Keith Richards, CEO of the Consumer Duty Alliance, has revealed that he once signed off on a 75 page suitability report.
But he added that Consumer Duty holds the key to cutting these documents to as little as just two pages due to the outcomes-based nature of the regulation.
Simplifying communications
On the fourth day of Income Protection Action Week, Richards (pictured) maintained that improvements can be made in the way the protection sector communicates with its clients to simplify language.
“Take financial advice, I was on the board of a firm when we moved from reasons why letters which was a one page document, some may remember those, to the need to go to a suitability report that included more of the soft facts, not just the hard facts,” Richards explained.
“But they then grew from starting their life as six pages.
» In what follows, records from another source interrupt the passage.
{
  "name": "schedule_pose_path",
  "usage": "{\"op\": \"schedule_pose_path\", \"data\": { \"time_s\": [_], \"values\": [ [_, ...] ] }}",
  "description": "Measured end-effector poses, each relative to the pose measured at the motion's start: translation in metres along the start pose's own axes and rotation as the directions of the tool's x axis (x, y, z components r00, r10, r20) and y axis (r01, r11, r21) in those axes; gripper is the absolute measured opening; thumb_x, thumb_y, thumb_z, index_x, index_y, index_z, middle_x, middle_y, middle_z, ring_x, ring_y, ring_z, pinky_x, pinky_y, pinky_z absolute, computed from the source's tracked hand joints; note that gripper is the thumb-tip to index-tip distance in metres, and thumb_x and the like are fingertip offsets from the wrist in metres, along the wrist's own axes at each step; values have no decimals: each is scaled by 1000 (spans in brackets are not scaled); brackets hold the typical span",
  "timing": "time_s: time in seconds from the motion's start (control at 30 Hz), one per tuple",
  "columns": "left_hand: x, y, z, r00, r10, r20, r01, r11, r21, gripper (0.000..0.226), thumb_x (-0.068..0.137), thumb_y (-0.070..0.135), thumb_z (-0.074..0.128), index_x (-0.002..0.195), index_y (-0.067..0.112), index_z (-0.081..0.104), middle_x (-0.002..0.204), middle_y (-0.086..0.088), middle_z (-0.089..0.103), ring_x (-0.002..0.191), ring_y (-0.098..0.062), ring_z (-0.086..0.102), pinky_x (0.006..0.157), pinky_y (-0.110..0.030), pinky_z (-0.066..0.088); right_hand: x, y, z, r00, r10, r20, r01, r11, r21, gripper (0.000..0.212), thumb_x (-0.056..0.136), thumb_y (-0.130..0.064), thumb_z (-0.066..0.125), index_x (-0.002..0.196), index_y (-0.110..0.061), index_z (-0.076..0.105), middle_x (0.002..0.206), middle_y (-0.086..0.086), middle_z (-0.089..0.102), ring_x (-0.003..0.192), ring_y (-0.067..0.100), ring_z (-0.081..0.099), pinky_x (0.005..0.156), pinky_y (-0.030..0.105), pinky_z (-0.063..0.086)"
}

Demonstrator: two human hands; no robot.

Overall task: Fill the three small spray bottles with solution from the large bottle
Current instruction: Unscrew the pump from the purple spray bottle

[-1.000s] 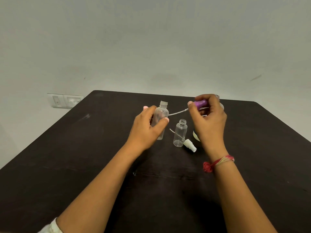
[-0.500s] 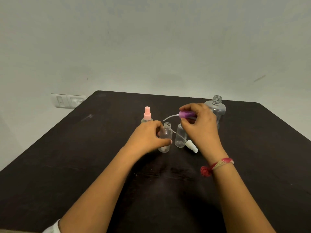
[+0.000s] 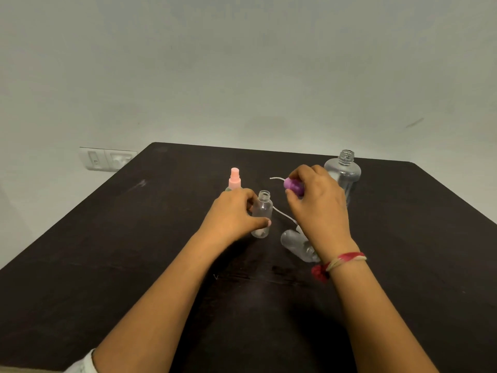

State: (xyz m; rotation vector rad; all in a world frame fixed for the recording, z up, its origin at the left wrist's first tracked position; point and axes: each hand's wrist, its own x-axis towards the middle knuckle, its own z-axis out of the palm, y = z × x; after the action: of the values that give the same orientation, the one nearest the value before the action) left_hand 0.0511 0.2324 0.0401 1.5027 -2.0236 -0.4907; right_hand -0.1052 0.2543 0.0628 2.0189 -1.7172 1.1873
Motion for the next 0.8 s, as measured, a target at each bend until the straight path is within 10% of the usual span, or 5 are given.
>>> {"op": "schedule_pose_path", "data": {
  "time_s": [0.23, 0.63, 0.8],
  "values": [
    [-1, 2, 0, 1000, 4, 4, -4, 1000, -6, 31, 74, 37, 78, 93, 27, 55, 92, 8, 58, 88, -11, 58, 74, -26, 50, 1, 9, 5, 996, 78, 43, -82, 991, 103, 6, 84, -21, 64, 87, -17, 61, 84, 0, 62, 77, 16, 59, 68, 35, 49],
    [-3, 1, 4, 1000, -16, -2, 16, 1000, -23, 40, 72, 32, 80, 102, 28, 53, 96, 9, 54, 91, -11, 58, 76, -26, 48, -4, 11, 15, 823, 206, 530, -161, 978, -130, 20, 81, -42, 69, 91, -27, 60, 91, -8, 63, 86, 12, 60, 66, 28, 47],
    [-4, 1, 4, 1000, -11, -10, 10, 1000, -21, 40, 71, 30, 79, 103, 23, 57, 92, 8, 54, 88, -14, 57, 78, -32, 51, 0, 13, -10, 860, 144, 490, -188, 981, 43, 19, 80, -13, 63, 91, -28, 60, 87, -10, 62, 82, 8, 59, 71, 26, 48]
  ]
}}
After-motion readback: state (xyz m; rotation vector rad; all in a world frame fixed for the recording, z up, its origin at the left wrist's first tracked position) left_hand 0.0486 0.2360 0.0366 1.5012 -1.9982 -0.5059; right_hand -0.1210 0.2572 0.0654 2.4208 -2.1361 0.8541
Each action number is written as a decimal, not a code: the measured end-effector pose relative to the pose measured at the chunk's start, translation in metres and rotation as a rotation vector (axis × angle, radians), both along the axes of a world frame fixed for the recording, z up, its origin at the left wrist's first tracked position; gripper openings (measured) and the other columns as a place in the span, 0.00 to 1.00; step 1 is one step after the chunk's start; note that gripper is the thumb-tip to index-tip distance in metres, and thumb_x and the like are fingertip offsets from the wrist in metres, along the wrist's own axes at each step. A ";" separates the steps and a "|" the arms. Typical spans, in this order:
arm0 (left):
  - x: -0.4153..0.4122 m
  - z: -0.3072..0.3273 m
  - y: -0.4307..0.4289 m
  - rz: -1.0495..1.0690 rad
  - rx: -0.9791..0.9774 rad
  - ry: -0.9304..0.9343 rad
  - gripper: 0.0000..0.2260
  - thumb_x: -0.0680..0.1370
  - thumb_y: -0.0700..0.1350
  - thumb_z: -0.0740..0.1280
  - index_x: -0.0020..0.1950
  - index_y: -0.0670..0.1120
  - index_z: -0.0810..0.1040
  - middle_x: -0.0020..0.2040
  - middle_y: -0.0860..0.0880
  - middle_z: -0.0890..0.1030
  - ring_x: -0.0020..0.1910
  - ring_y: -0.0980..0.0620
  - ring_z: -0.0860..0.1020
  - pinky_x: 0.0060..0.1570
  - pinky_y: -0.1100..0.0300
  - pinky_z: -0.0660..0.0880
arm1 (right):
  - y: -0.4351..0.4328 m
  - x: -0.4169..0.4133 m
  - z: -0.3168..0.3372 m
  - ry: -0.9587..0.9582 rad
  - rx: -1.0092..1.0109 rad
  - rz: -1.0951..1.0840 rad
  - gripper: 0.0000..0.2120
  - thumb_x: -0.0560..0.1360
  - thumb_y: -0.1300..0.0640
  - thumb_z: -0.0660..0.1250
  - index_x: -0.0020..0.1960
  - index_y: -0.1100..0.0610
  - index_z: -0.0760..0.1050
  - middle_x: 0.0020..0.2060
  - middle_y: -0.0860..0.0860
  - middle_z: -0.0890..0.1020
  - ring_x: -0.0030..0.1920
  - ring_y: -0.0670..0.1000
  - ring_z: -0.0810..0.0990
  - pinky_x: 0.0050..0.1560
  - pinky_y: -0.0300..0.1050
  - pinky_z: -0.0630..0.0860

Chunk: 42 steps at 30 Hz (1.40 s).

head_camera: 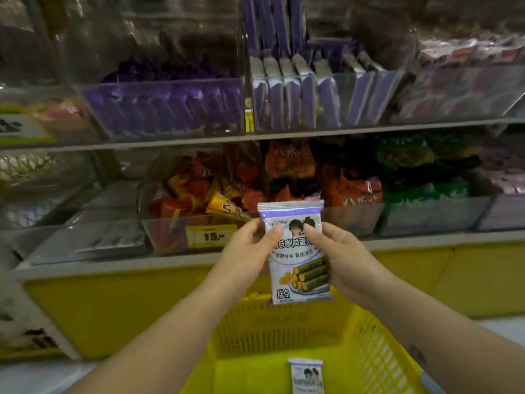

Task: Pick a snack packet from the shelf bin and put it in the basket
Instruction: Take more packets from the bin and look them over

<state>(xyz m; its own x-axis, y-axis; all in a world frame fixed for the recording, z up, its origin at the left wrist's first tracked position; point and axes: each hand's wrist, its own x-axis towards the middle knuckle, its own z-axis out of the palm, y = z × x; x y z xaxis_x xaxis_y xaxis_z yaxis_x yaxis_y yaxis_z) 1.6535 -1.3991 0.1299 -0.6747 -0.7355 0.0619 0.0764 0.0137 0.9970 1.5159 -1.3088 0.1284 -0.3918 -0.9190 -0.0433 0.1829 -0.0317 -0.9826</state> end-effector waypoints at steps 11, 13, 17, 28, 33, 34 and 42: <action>-0.005 -0.025 -0.003 -0.051 0.212 0.096 0.15 0.73 0.47 0.67 0.59 0.47 0.78 0.53 0.49 0.85 0.50 0.51 0.84 0.40 0.59 0.80 | -0.007 -0.003 -0.017 -0.122 -0.039 -0.048 0.21 0.73 0.49 0.67 0.59 0.62 0.78 0.52 0.63 0.84 0.54 0.63 0.83 0.55 0.59 0.79; -0.003 -0.028 -0.004 -0.060 0.204 0.086 0.16 0.73 0.48 0.67 0.60 0.48 0.79 0.53 0.49 0.85 0.51 0.51 0.84 0.41 0.58 0.80 | -0.007 0.000 -0.017 -0.155 -0.069 -0.061 0.21 0.73 0.50 0.66 0.59 0.64 0.78 0.51 0.64 0.84 0.53 0.63 0.83 0.52 0.56 0.81; 0.002 -0.033 -0.002 -0.053 0.207 0.061 0.12 0.77 0.45 0.66 0.60 0.47 0.79 0.55 0.49 0.85 0.53 0.50 0.83 0.49 0.54 0.81 | -0.010 0.001 -0.019 -0.159 -0.081 -0.086 0.16 0.71 0.53 0.67 0.52 0.63 0.81 0.47 0.63 0.85 0.46 0.60 0.85 0.43 0.50 0.83; 0.000 -0.026 0.002 0.016 0.262 0.062 0.12 0.73 0.52 0.66 0.49 0.47 0.83 0.46 0.47 0.86 0.43 0.54 0.83 0.40 0.58 0.76 | -0.006 0.000 -0.021 -0.047 -0.060 -0.082 0.20 0.72 0.42 0.63 0.49 0.56 0.84 0.48 0.60 0.85 0.51 0.58 0.85 0.54 0.56 0.79; -0.003 -0.019 0.001 0.027 0.306 0.082 0.14 0.80 0.51 0.60 0.47 0.49 0.85 0.48 0.45 0.86 0.43 0.52 0.82 0.45 0.53 0.76 | -0.007 -0.009 -0.017 0.008 0.007 -0.072 0.23 0.69 0.38 0.62 0.48 0.55 0.83 0.47 0.56 0.86 0.49 0.52 0.85 0.52 0.54 0.78; -0.004 -0.018 0.000 0.037 0.317 0.094 0.14 0.80 0.51 0.61 0.49 0.47 0.85 0.48 0.43 0.85 0.44 0.50 0.81 0.46 0.51 0.76 | -0.006 -0.011 -0.016 0.034 0.038 -0.035 0.23 0.69 0.37 0.62 0.50 0.54 0.83 0.48 0.55 0.86 0.49 0.52 0.85 0.52 0.54 0.78; 0.006 -0.007 -0.021 0.006 0.557 0.111 0.17 0.74 0.55 0.64 0.54 0.45 0.82 0.51 0.45 0.84 0.52 0.46 0.81 0.43 0.47 0.81 | 0.004 -0.021 -0.011 -0.032 0.235 0.348 0.14 0.72 0.51 0.65 0.48 0.58 0.84 0.50 0.59 0.84 0.49 0.53 0.83 0.54 0.52 0.80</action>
<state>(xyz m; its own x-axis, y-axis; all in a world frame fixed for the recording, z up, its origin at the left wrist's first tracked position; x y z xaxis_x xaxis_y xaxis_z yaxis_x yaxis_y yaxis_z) 1.6597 -1.4201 0.1228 -0.6823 -0.6811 -0.2657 0.1831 -0.5110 0.8399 1.4951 -1.3048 0.1174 -0.0550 -0.9599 -0.2749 0.1740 0.2619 -0.9493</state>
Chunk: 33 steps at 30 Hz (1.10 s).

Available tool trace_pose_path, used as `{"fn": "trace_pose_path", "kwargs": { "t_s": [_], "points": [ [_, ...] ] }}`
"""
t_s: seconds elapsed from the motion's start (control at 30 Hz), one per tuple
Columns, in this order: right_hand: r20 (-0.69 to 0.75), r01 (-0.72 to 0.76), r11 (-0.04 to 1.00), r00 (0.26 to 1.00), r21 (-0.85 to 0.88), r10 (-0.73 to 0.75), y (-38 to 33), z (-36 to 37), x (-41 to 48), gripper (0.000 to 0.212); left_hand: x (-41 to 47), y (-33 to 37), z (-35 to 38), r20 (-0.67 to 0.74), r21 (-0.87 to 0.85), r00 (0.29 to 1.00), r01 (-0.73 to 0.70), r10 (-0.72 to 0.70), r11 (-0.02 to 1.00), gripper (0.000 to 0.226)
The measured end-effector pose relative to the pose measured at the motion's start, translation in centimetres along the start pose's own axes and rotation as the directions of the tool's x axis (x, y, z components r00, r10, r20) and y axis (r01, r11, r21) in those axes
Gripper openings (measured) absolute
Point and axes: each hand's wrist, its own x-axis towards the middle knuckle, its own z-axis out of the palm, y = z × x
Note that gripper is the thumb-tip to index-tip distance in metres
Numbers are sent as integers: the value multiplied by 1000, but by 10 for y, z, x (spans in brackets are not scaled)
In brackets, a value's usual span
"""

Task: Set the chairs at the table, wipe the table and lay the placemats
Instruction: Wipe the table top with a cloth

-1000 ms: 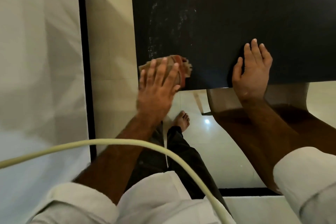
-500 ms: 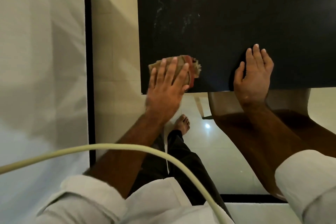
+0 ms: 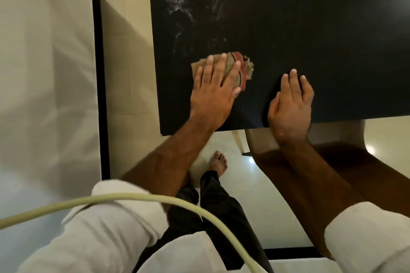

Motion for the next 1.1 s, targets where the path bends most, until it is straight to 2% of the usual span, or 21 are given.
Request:
{"fn": "trace_pose_path", "kwargs": {
  "t_s": [0.1, 0.23, 0.43, 0.53, 0.67, 0.77, 0.93, 1.03, 1.1],
  "points": [
    [36, -7, 1000, 999, -25, 7, -15, -9, 19, 58, -34, -26, 4, 19, 8, 1000, -14, 14, 1000, 72],
    [-15, -10, 1000, 1000, 20, 10, -43, -6, 57, 59, -59, -73, -6, 64, 20, 992, 107, -109, 994, 72],
    [-18, -70, 994, 997, 82, 71, -66, 7, 80, 60, 22, -94, -26, 14, -19, 981, 195, -194, 981, 68],
    [-40, -89, 991, 995, 95, 93, -67, 11, 72, 58, 55, -77, -25, -5, 16, 990, 139, -139, 990, 68],
    [-42, -123, 986, 991, 109, 128, -74, 10, 71, 56, 64, -54, -28, 45, 48, 996, -79, 77, 996, 72],
    [-47, -140, 983, 988, 121, 147, -78, 8, 70, 55, 31, -74, -25, 68, 66, 977, -208, 203, 976, 72],
    [-61, -137, 982, 987, 128, 146, -81, 9, 72, 55, -7, -147, -35, 139, 81, 980, -155, 143, 985, 75],
    [-60, -143, 982, 987, 127, 151, -84, 11, 74, 55, 20, -162, -43, 122, 85, 984, -137, 126, 987, 73],
    [-60, -137, 983, 988, 122, 145, -83, 12, 73, 54, 53, -157, -47, 93, 66, 993, -77, 70, 995, 70]
  ]
}}
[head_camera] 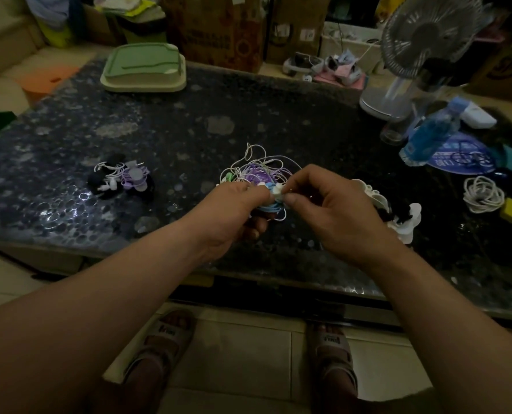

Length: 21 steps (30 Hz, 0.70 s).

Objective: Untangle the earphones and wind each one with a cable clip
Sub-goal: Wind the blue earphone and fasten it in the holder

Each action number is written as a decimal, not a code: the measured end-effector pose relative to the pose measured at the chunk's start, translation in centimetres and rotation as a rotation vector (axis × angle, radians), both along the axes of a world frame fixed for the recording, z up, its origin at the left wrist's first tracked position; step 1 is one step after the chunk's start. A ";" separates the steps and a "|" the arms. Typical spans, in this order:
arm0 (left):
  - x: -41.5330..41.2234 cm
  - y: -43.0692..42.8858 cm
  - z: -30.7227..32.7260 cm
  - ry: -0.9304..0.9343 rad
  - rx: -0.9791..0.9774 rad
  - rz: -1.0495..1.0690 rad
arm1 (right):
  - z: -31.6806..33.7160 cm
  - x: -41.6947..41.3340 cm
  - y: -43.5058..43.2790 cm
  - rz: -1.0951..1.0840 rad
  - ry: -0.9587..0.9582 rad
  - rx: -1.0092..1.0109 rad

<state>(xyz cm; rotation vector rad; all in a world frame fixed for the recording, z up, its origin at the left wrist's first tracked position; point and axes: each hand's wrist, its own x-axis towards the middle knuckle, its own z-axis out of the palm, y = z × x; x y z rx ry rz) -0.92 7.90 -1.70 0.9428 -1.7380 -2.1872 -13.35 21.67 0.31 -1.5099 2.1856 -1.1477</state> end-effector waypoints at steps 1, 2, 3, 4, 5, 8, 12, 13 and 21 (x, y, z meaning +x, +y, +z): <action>0.0 -0.1 0.0 0.013 0.012 0.018 | 0.1 0.0 0.0 0.001 -0.027 -0.015; -0.1 -0.1 -0.1 0.027 0.028 0.034 | 0.2 0.0 0.1 0.005 -0.046 -0.026; 0.0 -0.2 0.0 0.042 0.046 0.045 | 0.3 0.0 0.2 0.012 -0.050 -0.024; -0.1 -0.2 -0.1 0.052 0.057 0.049 | 0.5 -0.1 0.2 0.024 -0.036 -0.009; 0.0 -0.1 -0.1 0.054 0.052 0.046 | 0.5 -0.1 0.3 0.040 -0.009 0.009; -0.1 0.2 -0.4 0.019 -0.106 0.003 | 0.2 -0.3 0.0 0.072 0.106 0.030; -0.1 -0.3 -0.9 -0.060 -0.380 -0.093 | -0.3 -0.1 0.0 0.067 0.050 0.036; 0.0 -0.4 -1.0 -0.082 -0.429 -0.127 | -0.4 -0.2 0.0 0.063 0.019 0.044; 0.6 -0.8 -0.4 -0.097 -0.565 -0.366 | -0.2 -1.0 0.4 0.053 -0.273 0.118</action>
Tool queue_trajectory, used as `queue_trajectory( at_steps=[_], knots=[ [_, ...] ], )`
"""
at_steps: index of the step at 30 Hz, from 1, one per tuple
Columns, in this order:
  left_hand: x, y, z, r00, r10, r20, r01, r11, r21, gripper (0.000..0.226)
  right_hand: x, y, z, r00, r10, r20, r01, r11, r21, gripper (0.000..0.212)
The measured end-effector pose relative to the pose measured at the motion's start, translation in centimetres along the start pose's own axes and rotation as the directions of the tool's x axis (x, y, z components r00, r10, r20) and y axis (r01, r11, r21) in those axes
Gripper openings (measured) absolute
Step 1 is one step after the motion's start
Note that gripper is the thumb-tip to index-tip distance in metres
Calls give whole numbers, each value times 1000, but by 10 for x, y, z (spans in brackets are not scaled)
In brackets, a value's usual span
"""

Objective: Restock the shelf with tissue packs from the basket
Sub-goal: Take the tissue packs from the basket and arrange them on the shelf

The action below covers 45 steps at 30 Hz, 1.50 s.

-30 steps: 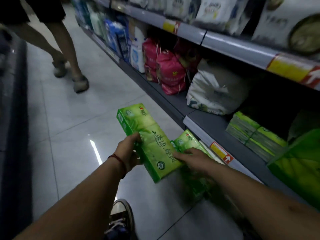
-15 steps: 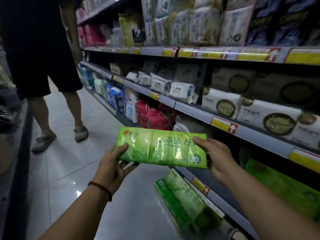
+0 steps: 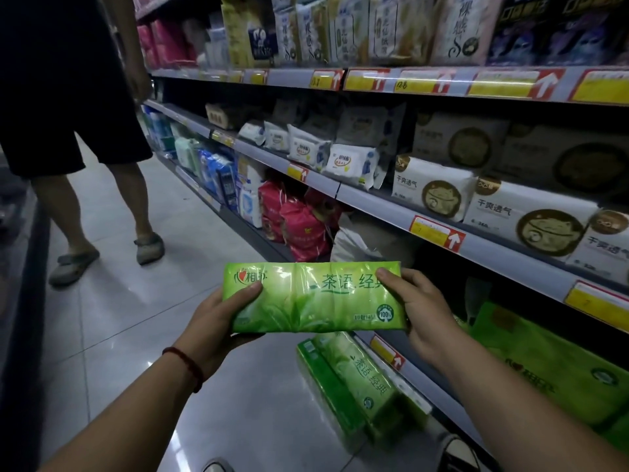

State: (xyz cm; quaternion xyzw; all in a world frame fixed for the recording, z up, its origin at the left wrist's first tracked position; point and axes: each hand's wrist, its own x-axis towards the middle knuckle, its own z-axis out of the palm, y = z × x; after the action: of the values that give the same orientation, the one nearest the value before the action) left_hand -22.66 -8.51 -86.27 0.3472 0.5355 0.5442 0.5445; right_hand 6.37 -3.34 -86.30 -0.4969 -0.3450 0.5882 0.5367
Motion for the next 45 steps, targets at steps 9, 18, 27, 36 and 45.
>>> queue_trajectory(
  at_steps=[9,18,27,36,45],
  knots=[
    [5,9,-5,996,87,-22,-89,989,-114,46,0,-9,-5,970,141,198,-170,975,140,16],
    [9,6,0,998,59,-3,-59,984,-168,47,1,-1,-4,951,168,261,-221,957,188,53],
    [18,-1,-10,988,-9,156,20,997,-68,68,-2,-8,-7,983,138,122,-167,947,273,12],
    [10,-6,-5,966,-103,236,67,986,153,65,-1,-13,-8,994,98,47,-107,958,266,14],
    [10,10,1,1000,-26,1,23,901,-434,31,-12,-10,-1,947,222,231,-239,970,46,46]
  ],
)
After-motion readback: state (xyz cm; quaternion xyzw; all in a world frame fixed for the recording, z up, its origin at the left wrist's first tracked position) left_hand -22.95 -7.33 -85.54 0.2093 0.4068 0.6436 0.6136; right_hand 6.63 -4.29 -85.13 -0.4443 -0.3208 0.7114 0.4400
I remember signing off on a 75 page suitability report knowing full well that it would add no value.”
Richard added that his compliance team was convinced that is what the regulator expected his firm to do, so they complied.
Unwinding expectations
Though Richards said that he is now hearing that the Financial Conduct Authority now wants these sorts of things to be unwound.
“The regulator didn’t tell us to do those 75 pages by the way, we came up with that ourselves,” he continued.
“We’ve had 75, 65. Some will have their own tales of where they know that their clients don’t read these reports, so they’re really not delivering against the proof of client understanding confidence outcome.
“But maybe unwinding to a two page suitability report is exactly where we go, because outcome based regulation is going to allow us to do that.”